Buy a Pascal or wait for Volta?

SteveGrabowski0 · September 1, 2016

The 970 is a horrible value right now, if you want to go the cheaper route the GTX 1060 is better in every possible way, including price.

Enderman · September 1, 2016

6 hours ago, SamStrecker said:

No, it is Maxwell architecture in a smaller node size.

4 hours ago, jjohnthedon1 said:

Also nvdia said that clock for clock maxwell and pascal perform the same

3 hours ago, i_build_nanosuits said:

they do, they are the same...nvidia shrunk maxwell and overclocked it to the hills...then added a couple bonus features for VR.

https://en.wikipedia.org/wiki/Pascal_(microarchitecture)

It is not the same.

Quote

Architectural improvements of the GP100 architecture include the following:^[4]^[5]^[6]

In Pascal, an SM (streaming multiprocessor) consists of 64 CUDA cores. Maxwell packed 128, Kepler 192, Fermi 32 and Tesla only 8 CUDA cores into an SM; the GP100 SM is partitioned into two processing blocks, each having 32 single-precision CUDA Cores, an instruction buffer, a warp scheduler, 2 texture mapping units and 2 dispatch units.

CUDA Compute Capability 6.0.

High Bandwidth Memory 2 – some cards feature 16 GiB HBM2 in four stacks with a total of 4096bit bus with a memory bandwidth of 720 GB/s

Unified memory – A memory architecture, where the CPU and GPU can access both main system memory and memory on the graphics card with the help of a technology called "Page Migration Engine".

NVLink – A high-bandwidth bus between the CPU and GPU, and between multiple GPUs. Allows much higher transfer speeds than those achievable by using PCI Express; estimated to provide between 80 and 200 GB/s.^[7]^[8]

16-bit (FP16) floating-point operations (colloquially "half precision") can be executed at twice the rate of 32-bit floating-point operations ("single precision")^[9] and 64-bit floating-point operations (colloquially "double precision") executed at half the rate of 32-bit floating point operations.^[10]

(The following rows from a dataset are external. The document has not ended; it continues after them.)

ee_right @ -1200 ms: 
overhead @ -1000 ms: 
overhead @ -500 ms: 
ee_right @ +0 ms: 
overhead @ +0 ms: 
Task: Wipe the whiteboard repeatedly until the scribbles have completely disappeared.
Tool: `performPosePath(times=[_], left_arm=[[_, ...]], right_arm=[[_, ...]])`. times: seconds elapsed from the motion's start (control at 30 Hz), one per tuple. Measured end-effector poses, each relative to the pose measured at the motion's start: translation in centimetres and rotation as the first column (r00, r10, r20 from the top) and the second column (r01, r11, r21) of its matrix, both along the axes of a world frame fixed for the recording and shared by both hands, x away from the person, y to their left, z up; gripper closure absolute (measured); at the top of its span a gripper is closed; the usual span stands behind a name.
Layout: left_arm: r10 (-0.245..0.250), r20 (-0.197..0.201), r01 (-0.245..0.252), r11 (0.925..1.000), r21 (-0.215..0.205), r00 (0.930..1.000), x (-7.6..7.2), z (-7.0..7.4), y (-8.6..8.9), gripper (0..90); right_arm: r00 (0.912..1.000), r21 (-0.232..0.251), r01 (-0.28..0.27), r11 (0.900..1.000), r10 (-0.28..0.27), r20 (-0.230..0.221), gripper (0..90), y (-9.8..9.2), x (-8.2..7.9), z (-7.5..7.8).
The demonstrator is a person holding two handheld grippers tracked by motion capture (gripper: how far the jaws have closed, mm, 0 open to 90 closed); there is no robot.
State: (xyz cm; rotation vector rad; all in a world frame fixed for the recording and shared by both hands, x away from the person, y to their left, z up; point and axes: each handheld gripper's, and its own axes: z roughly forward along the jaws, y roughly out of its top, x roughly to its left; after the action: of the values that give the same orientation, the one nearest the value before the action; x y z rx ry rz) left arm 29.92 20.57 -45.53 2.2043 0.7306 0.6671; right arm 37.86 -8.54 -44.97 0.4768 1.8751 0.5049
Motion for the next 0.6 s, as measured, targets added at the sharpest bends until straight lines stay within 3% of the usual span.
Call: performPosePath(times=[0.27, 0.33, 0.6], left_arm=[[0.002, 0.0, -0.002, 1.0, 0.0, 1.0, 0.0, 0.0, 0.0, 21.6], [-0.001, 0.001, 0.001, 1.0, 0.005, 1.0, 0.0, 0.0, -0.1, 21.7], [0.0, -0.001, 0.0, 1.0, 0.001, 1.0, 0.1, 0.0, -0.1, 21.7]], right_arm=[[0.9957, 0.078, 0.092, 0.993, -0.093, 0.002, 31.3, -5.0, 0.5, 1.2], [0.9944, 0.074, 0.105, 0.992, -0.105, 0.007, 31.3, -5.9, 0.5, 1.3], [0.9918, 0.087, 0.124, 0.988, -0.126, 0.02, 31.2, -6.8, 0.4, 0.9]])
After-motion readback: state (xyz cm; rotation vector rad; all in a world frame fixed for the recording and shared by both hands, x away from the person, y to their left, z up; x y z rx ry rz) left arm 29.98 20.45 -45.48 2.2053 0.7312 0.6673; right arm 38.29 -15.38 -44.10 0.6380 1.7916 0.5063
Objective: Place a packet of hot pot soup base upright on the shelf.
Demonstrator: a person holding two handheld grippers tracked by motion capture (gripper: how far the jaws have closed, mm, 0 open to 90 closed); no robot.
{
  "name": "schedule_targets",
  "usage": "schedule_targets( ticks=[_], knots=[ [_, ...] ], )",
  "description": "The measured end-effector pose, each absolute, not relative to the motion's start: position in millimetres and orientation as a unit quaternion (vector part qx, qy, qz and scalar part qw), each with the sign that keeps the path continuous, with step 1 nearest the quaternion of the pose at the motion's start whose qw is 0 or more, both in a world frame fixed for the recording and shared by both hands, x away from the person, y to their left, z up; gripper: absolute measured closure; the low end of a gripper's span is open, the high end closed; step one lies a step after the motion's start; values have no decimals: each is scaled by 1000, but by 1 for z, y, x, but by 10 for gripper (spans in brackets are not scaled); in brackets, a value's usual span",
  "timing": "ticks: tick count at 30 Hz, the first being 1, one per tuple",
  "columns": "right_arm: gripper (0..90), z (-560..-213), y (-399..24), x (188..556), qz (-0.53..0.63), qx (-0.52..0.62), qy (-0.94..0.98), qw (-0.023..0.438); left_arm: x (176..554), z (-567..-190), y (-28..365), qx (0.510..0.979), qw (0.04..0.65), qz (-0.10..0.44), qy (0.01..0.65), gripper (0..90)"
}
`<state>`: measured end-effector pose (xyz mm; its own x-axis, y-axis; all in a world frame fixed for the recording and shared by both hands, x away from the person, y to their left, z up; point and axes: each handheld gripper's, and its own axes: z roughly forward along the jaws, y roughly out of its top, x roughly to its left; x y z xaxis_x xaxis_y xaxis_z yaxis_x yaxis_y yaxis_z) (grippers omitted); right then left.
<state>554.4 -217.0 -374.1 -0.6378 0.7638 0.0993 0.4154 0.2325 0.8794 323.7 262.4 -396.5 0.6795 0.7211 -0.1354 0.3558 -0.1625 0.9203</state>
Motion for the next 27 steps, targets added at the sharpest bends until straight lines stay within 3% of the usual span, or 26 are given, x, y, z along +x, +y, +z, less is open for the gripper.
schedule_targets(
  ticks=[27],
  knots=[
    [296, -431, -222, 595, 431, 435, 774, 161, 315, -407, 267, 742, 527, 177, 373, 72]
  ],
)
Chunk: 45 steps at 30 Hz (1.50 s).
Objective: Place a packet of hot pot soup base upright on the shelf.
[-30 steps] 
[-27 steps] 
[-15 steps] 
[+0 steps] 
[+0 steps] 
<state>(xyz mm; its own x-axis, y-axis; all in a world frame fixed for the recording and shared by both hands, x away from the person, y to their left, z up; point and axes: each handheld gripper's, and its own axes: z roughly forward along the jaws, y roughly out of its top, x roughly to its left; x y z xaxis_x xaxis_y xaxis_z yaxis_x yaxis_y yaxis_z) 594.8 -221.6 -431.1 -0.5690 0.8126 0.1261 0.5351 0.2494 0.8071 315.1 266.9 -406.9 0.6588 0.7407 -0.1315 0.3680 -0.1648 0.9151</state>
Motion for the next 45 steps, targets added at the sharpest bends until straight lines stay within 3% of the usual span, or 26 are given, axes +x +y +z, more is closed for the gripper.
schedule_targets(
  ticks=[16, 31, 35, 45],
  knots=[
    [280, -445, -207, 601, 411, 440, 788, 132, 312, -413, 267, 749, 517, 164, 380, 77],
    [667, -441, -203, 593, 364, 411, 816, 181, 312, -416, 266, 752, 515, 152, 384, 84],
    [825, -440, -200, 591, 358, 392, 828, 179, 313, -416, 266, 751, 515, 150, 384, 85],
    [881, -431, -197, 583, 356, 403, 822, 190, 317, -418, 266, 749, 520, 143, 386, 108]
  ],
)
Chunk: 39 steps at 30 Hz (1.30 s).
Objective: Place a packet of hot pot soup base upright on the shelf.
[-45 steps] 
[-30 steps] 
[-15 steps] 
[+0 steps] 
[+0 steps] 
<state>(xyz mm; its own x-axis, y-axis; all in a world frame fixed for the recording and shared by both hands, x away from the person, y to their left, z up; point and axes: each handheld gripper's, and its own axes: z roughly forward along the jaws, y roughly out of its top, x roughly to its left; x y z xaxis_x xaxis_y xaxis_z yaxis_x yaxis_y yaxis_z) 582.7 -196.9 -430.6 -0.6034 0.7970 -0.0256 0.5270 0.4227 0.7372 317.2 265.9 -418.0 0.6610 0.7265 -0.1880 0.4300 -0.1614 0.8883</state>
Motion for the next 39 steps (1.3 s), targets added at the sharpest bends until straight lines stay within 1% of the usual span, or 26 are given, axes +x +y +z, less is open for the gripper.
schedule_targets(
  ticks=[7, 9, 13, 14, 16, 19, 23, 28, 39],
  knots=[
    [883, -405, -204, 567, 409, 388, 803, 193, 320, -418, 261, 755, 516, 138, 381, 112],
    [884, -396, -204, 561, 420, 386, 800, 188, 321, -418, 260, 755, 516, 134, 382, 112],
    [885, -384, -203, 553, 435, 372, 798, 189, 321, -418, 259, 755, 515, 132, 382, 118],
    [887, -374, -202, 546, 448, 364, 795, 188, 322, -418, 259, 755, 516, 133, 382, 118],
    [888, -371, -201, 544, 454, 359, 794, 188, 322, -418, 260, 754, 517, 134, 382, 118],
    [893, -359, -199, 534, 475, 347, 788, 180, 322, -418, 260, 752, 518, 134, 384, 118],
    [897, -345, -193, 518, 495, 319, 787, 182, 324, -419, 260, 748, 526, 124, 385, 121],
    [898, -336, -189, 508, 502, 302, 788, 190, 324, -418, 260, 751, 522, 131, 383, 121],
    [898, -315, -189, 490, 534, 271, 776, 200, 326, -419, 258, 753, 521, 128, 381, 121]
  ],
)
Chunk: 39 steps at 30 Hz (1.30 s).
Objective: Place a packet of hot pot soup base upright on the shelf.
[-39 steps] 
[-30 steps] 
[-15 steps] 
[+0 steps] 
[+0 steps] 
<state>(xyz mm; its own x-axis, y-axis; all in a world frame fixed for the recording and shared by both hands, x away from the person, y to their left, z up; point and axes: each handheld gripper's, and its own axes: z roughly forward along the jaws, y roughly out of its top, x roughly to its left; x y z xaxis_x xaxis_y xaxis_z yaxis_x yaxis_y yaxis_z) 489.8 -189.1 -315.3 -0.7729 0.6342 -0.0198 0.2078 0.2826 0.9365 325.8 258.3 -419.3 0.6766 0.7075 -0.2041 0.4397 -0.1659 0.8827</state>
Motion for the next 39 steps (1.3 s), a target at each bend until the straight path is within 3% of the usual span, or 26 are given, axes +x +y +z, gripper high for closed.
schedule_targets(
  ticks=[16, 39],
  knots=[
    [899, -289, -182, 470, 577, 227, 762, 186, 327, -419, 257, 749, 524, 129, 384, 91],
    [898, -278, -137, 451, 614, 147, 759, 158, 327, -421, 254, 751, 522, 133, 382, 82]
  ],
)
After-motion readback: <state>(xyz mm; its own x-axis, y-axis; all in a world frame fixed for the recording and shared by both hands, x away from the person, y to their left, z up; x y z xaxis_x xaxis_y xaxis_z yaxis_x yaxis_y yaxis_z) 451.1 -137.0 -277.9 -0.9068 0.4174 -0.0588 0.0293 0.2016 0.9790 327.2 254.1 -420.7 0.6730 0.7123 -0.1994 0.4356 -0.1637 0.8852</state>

More registers - twice the amount of registers per CUDA core compared to Maxwell.

More shared memory.

Dynamic load balancing scheduling system.^[11] This allows the scheduler to dynamically adjust the amount of the GPU assigned to multiple tasks, ensuring that the GPU remains saturated with work except when there is no more work that can safely be distributed to distribute.^[11] Nvidia therefore has safely enabled asynchronous compute in Pascal's driver.^[11]

Instruction-level and thread-level preemption.^[12]

Architectural improvements of the GP104 architecture include the following:^[3]

CUDA Compute Capability 6.1.

GDDR5X – New memory standard supporting 10Gbit/s data rates, updated memory controller.^[13]

Simultaneous Multi-Projection - generating multiple projections of a single geometry stream, as it enters the SMP engine from upstream shader stages.^[14]

DisplayPort 1.4, HDMI 2.0b

Fourth generation Delta Color Compression

Enhanced SLI Interface - SLI interface with higher bandwidth compared to the previous versions.

PureVideo Feature Set H hardware video decoding HEVC Main10(10bit), Main12(12bit) & VP9 hardware decoding

HDCP 2.2 support for 4K DRM protected content playback & streaming(Maxwell GM200 & GM204 lack HDCP 2.2 support, GM206 supports HDCP 2.2)^[15]

NVENC HEVC Main10 10bit hardware encoding

GPU Boost 3.0

Asynchronous compute^[16]

Dynamic load balancing scheduling system.^[11] This allows the scheduler to dynamically adjust the amount of the GPU assigned to multiple tasks, ensuring that the GPU remains saturated with work except when there is no more work that can be safely distributed to distribute.^[11] Nvidia therefore has safely enabled asynchronous compute in Pascal's driver.^[11]

Instruction-level preemption.^[12] In graphics tasks, the driver restricts this to pixel-level preemption because pixel tasks typically finish quickly and the overhead costs of doing pixel-level preemption are much lower than performing instruction-level preemption.^[12]Compute tasks get thread-level or instruction-level preemption.^[12] Instruction-level preemption is useful because compute tasks can take long times to finish and there are no guarantees on when a compute task finishes, so the driver enables the very expensive instruction-level preemption for these tasks.^[12]

MetroWind · September 1, 2016

But then when Volta comes out, you'll want to wait for whatever comes next for 4K 144fps. Then when that comes out you'll want to wait for the next next thing that can do 8K 60fps,

...

Might as well just write a program that calculates "the next major resolution/FPS" to wait on your behave.